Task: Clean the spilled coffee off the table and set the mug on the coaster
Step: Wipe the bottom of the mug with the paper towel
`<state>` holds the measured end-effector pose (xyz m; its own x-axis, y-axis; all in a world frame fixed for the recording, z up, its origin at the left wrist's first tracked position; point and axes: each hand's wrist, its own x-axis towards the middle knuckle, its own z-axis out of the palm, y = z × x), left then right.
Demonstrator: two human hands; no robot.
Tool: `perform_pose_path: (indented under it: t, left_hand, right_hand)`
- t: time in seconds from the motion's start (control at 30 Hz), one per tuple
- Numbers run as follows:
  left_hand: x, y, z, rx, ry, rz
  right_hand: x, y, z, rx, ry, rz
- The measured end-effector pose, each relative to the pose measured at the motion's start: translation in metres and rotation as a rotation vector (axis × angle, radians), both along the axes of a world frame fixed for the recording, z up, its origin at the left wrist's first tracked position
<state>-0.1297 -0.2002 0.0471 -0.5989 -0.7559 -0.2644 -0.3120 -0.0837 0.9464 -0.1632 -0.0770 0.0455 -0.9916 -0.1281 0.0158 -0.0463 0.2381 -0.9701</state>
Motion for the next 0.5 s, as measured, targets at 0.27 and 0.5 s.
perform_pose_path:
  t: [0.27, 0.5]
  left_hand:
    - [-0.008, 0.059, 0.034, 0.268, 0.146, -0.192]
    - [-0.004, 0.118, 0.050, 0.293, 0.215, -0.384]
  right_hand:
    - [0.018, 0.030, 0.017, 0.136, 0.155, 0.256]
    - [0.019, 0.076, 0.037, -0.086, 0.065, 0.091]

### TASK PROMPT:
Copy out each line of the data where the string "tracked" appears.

### RESPONSE AREA:
`<state>` holds the measured end-effector pose (xyz m; its own x-axis, y-axis; all in a world frame fixed for the recording, z up, its origin at the left wrist's first tracked position; point and axes: each hand's wrist, its own x-axis towards the middle knuckle, its own z-axis out of the palm, y = z × x), left then right.
- The measured end-effector pose, each relative to the pose measured at the motion's start: translation in metres and rotation as a rotation vector (axis × angle, radians), both along the axes of a world frame fixed for the recording, z up, its origin at the left wrist's first tracked position

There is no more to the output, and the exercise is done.